▸ WORK INSTRUCTION:
Below are entries; output exactly the lines from the one with "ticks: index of" to the one with "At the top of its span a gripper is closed", both included, and nothing else.

▸ DATASET EXCERPTS:
-- Opening Marker --

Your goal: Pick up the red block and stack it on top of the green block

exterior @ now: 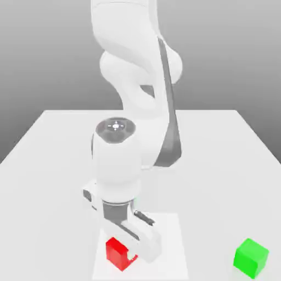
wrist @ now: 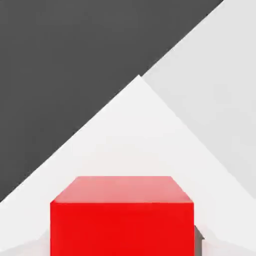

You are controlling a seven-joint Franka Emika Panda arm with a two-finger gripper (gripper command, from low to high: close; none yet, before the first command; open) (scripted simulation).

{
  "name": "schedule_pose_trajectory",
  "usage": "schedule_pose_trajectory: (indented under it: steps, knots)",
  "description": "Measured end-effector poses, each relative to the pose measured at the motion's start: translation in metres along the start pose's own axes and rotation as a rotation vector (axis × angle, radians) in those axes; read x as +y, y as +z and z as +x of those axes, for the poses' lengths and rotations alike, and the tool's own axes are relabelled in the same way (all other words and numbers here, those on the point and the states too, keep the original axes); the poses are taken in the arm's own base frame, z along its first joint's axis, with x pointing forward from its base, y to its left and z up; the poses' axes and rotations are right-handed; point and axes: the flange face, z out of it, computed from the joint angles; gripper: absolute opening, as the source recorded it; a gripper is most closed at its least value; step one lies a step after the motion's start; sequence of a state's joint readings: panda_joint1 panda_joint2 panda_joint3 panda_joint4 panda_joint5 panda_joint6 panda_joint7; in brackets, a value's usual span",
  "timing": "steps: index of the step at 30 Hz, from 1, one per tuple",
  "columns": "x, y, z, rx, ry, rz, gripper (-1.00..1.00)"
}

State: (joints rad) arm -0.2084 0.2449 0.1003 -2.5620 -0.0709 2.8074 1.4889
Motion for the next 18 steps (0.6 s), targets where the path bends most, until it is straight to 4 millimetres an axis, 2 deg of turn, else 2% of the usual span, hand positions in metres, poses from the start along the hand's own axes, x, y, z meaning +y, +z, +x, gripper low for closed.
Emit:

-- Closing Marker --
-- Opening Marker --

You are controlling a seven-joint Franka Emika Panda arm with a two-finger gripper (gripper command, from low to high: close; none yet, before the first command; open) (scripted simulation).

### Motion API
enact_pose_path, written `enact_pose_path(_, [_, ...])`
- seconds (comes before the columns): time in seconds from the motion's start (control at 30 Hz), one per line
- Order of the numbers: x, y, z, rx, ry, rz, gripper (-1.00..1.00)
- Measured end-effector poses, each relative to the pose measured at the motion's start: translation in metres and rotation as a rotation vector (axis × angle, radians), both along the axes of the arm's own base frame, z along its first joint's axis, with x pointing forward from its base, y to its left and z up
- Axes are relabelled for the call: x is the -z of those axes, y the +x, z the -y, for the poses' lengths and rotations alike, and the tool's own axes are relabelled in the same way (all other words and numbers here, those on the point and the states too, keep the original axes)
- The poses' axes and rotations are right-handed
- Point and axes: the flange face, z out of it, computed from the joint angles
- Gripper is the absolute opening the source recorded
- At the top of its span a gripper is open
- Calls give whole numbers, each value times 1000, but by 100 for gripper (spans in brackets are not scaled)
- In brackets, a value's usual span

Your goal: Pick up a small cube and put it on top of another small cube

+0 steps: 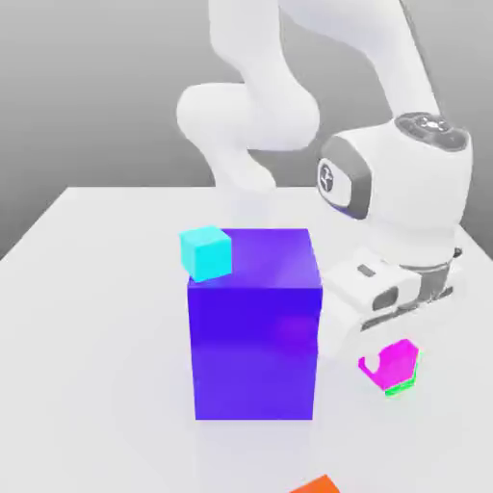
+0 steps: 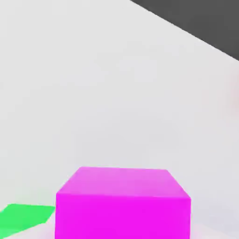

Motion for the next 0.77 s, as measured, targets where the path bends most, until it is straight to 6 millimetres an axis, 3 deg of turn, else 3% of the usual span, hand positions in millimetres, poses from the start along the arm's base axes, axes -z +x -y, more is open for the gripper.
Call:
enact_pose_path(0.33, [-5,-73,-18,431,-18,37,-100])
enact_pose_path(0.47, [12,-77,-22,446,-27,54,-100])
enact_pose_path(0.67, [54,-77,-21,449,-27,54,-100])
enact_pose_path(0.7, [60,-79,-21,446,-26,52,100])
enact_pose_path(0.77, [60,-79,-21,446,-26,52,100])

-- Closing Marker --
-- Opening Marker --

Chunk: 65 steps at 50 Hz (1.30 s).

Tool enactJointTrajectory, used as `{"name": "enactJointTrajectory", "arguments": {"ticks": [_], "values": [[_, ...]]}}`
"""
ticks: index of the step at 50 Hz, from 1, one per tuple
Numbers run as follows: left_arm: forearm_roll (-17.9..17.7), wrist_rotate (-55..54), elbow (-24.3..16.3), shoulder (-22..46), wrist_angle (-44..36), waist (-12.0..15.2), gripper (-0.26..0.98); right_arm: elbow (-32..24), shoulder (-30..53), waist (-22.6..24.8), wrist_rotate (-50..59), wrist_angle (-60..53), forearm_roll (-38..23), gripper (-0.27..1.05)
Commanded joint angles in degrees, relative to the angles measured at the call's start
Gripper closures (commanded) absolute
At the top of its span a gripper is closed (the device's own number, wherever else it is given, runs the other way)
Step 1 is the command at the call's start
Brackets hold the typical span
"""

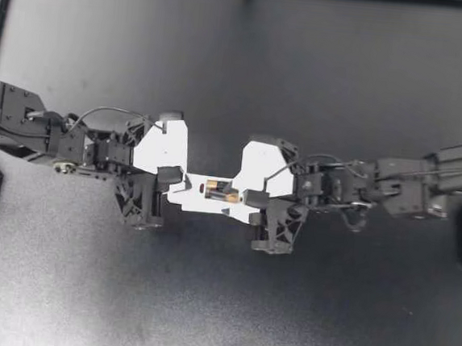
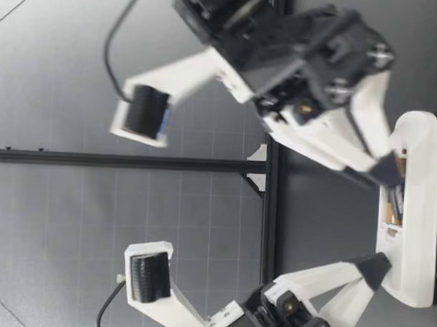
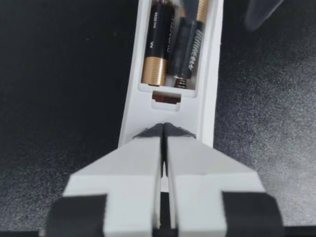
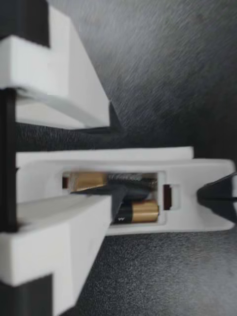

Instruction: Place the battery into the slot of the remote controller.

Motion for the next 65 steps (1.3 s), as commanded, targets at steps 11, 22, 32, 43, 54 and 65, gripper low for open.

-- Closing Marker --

▸ EXERCISE RESPONSE:
ticks: index of the step at 50 Hz, from 1, one per tuple
Numbers run as follows: left_arm: forearm_roll (-17.9..17.7), wrist_rotate (-55..54), elbow (-24.3..16.3), shoulder (-22..46), wrist_angle (-44..36), waist (-12.0..15.2), gripper (-0.26..0.98); right_arm: elbow (-32..24), shoulder (-30..53), waist (-22.6..24.8), wrist_rotate (-50..59), wrist_angle (-60..53), forearm_roll (-38..23), gripper (-0.27..1.05)
Commanded joint angles in degrees, relative to the angles measured at the call's start
Gripper closures (commanded) absolute
At the top of its span a gripper is closed (the device's own number, wherever else it is given, runs the other way)

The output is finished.